Pre-draft measurables
| Height | Weight | Arm length | Hand span | Wingspan | 40-yard dash | 10-yard split | 20-yard split | 20-yard shuttle | Three-cone drill | Vertical jump | Broad jump | Bench press |
| 5 ft 8+7⁄8 in (1.75 m) | 207 lb (94 kg) | 31+1⁄4 in (0.79 m) | 8+5⁄8 in (0.22 m) | 6 ft 4 in (1.93 m) | 4.57 s | 1.53 s | 2.69 s | 4.25 s | 6.97 s | 39.0 in (0.99 m) | 10 ft 2 in (3.10 m) | 12 reps |
All values from NFL Combine

===Arizona Cardinals===
Benjamin was selected by the Arizona Cardinals with 222nd overall pick in the seventh round of the 2020 NFL draft. He was inactive for every game as a rookie.

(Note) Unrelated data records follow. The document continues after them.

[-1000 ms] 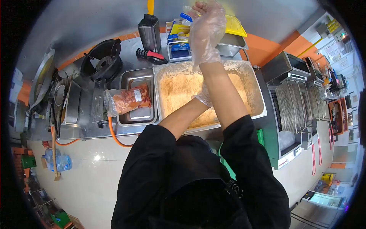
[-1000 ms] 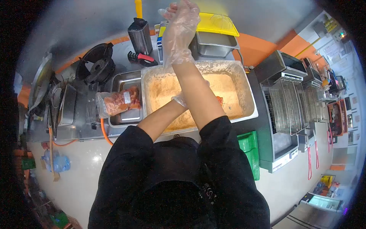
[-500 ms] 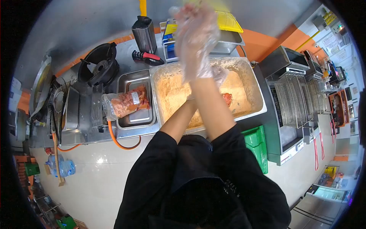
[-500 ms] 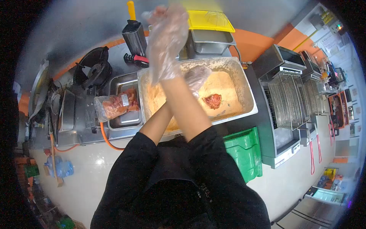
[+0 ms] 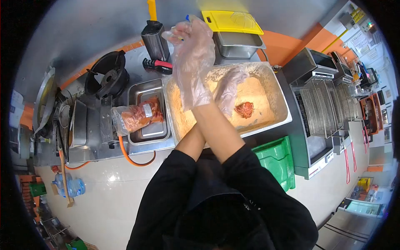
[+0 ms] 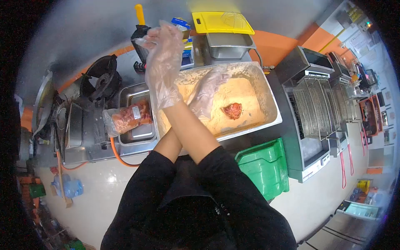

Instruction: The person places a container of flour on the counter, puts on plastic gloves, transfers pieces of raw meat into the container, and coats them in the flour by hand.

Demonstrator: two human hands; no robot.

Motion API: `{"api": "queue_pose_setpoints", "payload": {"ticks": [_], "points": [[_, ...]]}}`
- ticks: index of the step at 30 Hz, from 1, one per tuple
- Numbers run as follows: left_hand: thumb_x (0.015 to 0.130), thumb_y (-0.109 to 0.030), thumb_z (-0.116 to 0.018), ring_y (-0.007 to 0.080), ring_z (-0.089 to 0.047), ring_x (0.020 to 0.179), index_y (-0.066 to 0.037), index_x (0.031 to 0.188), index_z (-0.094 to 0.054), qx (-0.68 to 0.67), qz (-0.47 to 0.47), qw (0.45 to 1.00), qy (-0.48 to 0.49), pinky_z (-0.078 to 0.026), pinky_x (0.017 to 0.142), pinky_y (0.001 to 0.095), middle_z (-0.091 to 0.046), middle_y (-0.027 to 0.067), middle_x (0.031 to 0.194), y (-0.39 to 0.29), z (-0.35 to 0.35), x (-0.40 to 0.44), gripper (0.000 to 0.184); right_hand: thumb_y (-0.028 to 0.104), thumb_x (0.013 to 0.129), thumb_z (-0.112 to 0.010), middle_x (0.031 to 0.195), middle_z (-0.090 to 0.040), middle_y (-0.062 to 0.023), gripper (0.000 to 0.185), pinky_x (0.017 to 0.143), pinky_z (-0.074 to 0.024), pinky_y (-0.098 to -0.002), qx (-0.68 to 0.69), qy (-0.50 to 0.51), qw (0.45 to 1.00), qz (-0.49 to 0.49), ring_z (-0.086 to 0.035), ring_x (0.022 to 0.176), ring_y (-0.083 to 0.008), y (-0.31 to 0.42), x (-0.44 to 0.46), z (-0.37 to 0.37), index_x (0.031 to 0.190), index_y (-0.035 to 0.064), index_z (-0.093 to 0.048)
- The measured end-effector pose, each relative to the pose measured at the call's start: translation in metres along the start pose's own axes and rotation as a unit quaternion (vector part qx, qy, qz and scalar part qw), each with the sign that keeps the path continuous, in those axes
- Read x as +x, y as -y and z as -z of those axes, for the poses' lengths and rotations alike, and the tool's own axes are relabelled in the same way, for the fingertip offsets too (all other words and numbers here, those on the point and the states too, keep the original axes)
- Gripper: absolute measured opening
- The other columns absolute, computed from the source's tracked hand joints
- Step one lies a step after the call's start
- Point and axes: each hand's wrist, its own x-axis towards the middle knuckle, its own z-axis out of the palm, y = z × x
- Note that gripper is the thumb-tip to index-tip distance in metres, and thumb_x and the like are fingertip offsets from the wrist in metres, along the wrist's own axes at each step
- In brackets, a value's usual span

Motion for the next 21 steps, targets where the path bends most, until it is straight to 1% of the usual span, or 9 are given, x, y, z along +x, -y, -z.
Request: {"api": "queue_pose_setpoints", "payload": {"ticks": [1,4,7,8,11,13,16,19,21], "points": [[0.090,-0.044,-0.054,0.0273,-0.058,0.104,-0.004,0.115,-0.056,-0.017,0.002,1.000,0.004,-0.044,0.094,0.0400,-0.062,0.0130,0.111,0.002,0.002,0.000,0.047,0.031,0.094,-0.057,0.087,-0.055,-0.0087,0.029,0.070,-0.0525,-0.0374,0.001,0.009,1.000,-0.027,-0.055,0.079,-0.0170,0.005,0.002,-0.005,0.105,0.0054,-0.049],[0.090,-0.043,-0.053,0.0268,-0.058,0.104,-0.004,0.116,-0.055,-0.075,-0.004,0.997,-0.003,-0.044,0.094,0.0399,-0.062,0.0127,0.111,0.012,0.003,0.002,0.047,0.030,0.092,-0.059,0.086,-0.056,-0.0093,0.030,0.070,-0.0539,-0.0416,-0.065,0.083,0.994,0.026,-0.056,0.080,-0.0180,0.026,0.030,-0.017,0.105,0.0050,-0.051],[0.091,-0.043,-0.053,0.0263,-0.058,0.104,-0.004,0.118,-0.054,-0.161,-0.017,0.986,-0.034,-0.045,0.094,0.0399,-0.062,0.0124,0.111,0.022,-0.004,-0.006,0.047,0.021,0.097,-0.053,0.099,-0.055,-0.0070,0.028,0.082,-0.0511,-0.0330,-0.093,0.162,0.982,0.034,-0.059,0.092,-0.0205,0.019,0.054,0.002,0.117,0.0021,-0.048],[0.091,-0.043,-0.052,0.0262,-0.059,0.103,-0.004,0.118,-0.054,-0.198,-0.021,0.979,-0.046,-0.045,0.094,0.0398,-0.062,0.0123,0.111,0.025,-0.009,-0.009,0.047,0.023,0.096,-0.055,0.106,-0.054,-0.0093,0.040,0.088,-0.0507,-0.0351,-0.189,0.153,0.969,0.044,-0.058,0.096,-0.0214,0.017,0.053,0.010,0.127,0.0023,-0.041],[0.092,-0.042,-0.052,0.0257,-0.059,0.103,-0.004,0.119,-0.053,-0.332,-0.035,0.939,-0.079,-0.045,0.094,0.0398,-0.061,0.0120,0.111,0.035,-0.023,-0.021,0.047,0.029,0.090,-0.060,0.087,-0.058,-0.0098,0.031,0.070,-0.0539,-0.0419,-0.049,0.028,0.998,0.020,-0.057,0.080,-0.0191,-0.003,0.030,0.022,0.107,0.0042,-0.052],[0.092,-0.042,-0.051,0.0253,-0.059,0.103,-0.004,0.120,-0.053,-0.421,-0.044,0.901,-0.096,-0.046,0.094,0.0397,-0.061,0.0118,0.111,0.040,-0.024,-0.031,0.047,0.028,0.090,-0.059,0.090,-0.060,-0.0098,0.031,0.071,-0.0533,-0.0405,0.035,0.056,0.998,0.014,-0.058,0.081,-0.0198,-0.008,0.008,0.027,0.109,0.0048,-0.054],[0.093,-0.041,-0.051,0.0248,-0.059,0.102,-0.003,0.121,-0.052,-0.527,-0.066,0.839,-0.113,-0.046,0.093,0.0397,-0.061,0.0115,0.111,0.045,-0.008,-0.047,0.047,0.029,0.090,-0.060,0.092,-0.061,-0.0096,0.031,0.077,-0.0527,-0.0394,-0.012,0.032,0.997,-0.070,-0.058,0.083,-0.0202,-0.004,-0.013,0.022,0.109,0.0054,-0.054],[0.093,-0.040,-0.050,0.0244,-0.060,0.102,-0.003,0.123,-0.051,-0.593,-0.113,0.785,-0.137,-0.047,0.093,0.0396,-0.061,0.0112,0.111,0.054,0.033,-0.073,0.047,0.028,0.090,-0.059,0.094,-0.061,-0.0103,0.031,0.083,-0.0518,-0.0399,-0.037,0.045,0.984,-0.170,-0.059,0.084,-0.0205,-0.009,-0.022,0.020,0.112,0.0061,-0.055],[0.094,-0.040,-0.050,0.0240,-0.060,0.101,-0.003,0.123,-0.051,-0.616,-0.148,0.756,-0.164,-0.047,0.093,0.0396,-0.061,0.0110,0.111,0.063,0.069,-0.112,0.047,0.025,0.090,-0.059,0.100,-0.062,-0.0132,0.036,0.088,-0.0514,-0.0418,-0.016,0.112,0.967,-0.230,-0.061,0.091,-0.0232,-0.021,-0.023,0.020,0.118,0.0033,-0.052]]}}
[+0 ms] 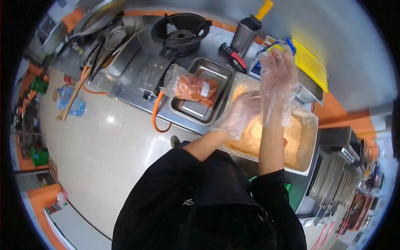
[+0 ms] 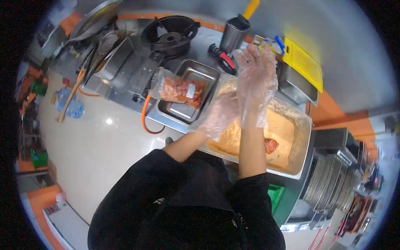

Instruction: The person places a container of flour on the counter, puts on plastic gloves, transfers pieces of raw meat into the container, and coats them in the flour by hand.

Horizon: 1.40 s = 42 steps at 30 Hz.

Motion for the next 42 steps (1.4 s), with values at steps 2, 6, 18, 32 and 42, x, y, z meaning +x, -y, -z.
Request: {"api": "queue_pose_setpoints", "payload": {"ticks": [2,6,18,32,42], "points": [[0.094,-0.040,-0.050,0.0237,-0.060,0.101,-0.003,0.124,-0.050,-0.012,-0.042,0.999,-0.024,-0.047,0.093,0.0396,-0.061,0.0108,0.111,-0.061,0.016,-0.032,0.047,0.023,0.090,-0.059,0.102,-0.062,-0.0147,0.040,0.088,-0.0516,-0.0430,0.007,0.064,0.996,-0.055,-0.062,0.093,-0.0251,-0.021,0.007,0.011,0.122,0.0012,-0.049],[0.093,-0.029,-0.054,0.0262,-0.063,0.094,0.000,0.122,-0.052,-0.022,-0.110,0.977,-0.179,-0.053,0.082,0.0349,-0.064,0.0143,0.105,-0.164,0.046,-0.114,0.041,0.023,0.089,-0.063,0.106,-0.061,-0.0172,0.054,0.088,-0.0523,-0.0416,-0.220,0.054,0.948,-0.222,-0.062,0.095,-0.0268,-0.075,0.015,-0.006,0.130,-0.0023,-0.040],[0.093,-0.020,-0.053,0.0262,-0.065,0.089,-0.001,0.122,-0.052,-0.110,-0.260,0.896,-0.343,-0.059,0.074,0.0315,-0.063,0.0162,0.104,-0.268,0.112,-0.258,0.034,0.025,0.081,-0.062,0.099,-0.068,-0.0142,0.027,0.079,-0.0535,-0.0400,-0.767,0.603,0.184,-0.120,-0.067,0.091,-0.0293,-0.311,0.011,-0.030,0.100,0.0072,-0.070],[0.093,-0.025,-0.055,0.0197,-0.061,0.088,-0.005,0.121,-0.051,-0.072,-0.216,0.884,-0.409,-0.054,0.070,0.0295,-0.061,0.0086,0.103,-0.312,0.160,-0.260,0.034,0.022,0.070,-0.067,0.098,-0.068,-0.0164,0.028,0.078,-0.0526,-0.0392,-0.779,0.564,0.163,-0.220,-0.067,0.093,-0.0309,-0.286,-0.002,-0.019,0.094,0.0083,-0.072],[0.093,-0.026,-0.056,0.0194,-0.061,0.088,-0.006,0.116,-0.053,-0.034,-0.129,0.888,-0.440,-0.054,0.069,0.0294,-0.060,0.0088,0.102,-0.311,0.170,-0.242,0.031,0.026,0.069,-0.068,0.086,-0.067,-0.0083,0.019,0.069,-0.0506,-0.0422,-0.719,0.658,0.224,-0.023,-0.067,0.085,-0.0260,-0.267,-0.013,-0.040,0.081,0.0113,-0.068]]}}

Benjamin entered the 2021 season third on the Cardinals depth chart behind Chase Edmonds and James Conner. Filling in for Edmonds in Week 9, Benjamin scored his first NFL rushing touchdown against the San Francisco 49ers. He finished the season with 118 yards and a touchdown through nine games.

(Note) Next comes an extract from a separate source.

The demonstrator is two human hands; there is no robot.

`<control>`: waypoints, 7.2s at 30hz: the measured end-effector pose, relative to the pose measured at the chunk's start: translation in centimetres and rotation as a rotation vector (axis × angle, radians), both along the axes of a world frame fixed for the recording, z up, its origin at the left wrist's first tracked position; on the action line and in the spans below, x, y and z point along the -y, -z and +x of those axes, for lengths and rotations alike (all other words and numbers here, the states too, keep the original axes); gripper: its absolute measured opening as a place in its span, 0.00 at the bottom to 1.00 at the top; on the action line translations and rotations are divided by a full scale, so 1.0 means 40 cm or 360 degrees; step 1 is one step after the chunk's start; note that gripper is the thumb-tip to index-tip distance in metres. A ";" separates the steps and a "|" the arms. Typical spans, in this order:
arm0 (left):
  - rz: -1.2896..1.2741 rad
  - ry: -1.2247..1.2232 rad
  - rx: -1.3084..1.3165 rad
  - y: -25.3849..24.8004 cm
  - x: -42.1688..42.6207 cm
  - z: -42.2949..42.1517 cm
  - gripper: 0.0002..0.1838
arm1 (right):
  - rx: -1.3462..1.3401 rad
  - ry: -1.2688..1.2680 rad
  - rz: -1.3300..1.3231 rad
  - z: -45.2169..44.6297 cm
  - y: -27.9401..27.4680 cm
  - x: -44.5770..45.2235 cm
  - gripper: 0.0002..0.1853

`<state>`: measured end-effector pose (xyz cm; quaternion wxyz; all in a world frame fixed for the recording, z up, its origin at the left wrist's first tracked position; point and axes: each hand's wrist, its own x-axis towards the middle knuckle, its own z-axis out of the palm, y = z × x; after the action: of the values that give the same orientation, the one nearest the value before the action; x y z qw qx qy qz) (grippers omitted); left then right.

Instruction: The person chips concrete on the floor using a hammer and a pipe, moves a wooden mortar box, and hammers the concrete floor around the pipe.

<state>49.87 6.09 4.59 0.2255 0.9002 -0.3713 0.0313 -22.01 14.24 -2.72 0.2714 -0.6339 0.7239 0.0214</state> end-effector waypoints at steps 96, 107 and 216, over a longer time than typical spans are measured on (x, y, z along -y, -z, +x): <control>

On October 2, 2022, during the team's Week 4 game against the Carolina Panthers, Benjamin assumed kickoff duties for the Cardinals in the second half as Matt Prater dealt with hip soreness. On November 14, he was released by the Cardinals after 11 weeks of the season.

===Houston Texans===
On November 15, 2022, the Houston Texans claimed Benjamin off waivers. He was released by the Texans on December 13.

===New Orleans Saints===
On December 14, 2022, the New Orleans Saints claimed Benjamin off waivers. On August 5, 2023, it was announced that Benjamin had suffered a ruptured Achilles tendon in practice and would miss the entirety of the 2023 season.

===Calgary Stampeders===
On April 4, 2025, Benjamin signed with the Calgary Stampeders of the Canadian Football League. He was released on September 4, 2025.

===Montreal Alouettes===
On September 9, 2025, Benjamin was signed to the practice roster of the CFL's Montreal Alouettes. He was promoted to the active roster on September 18, and was released on October 23, 2025.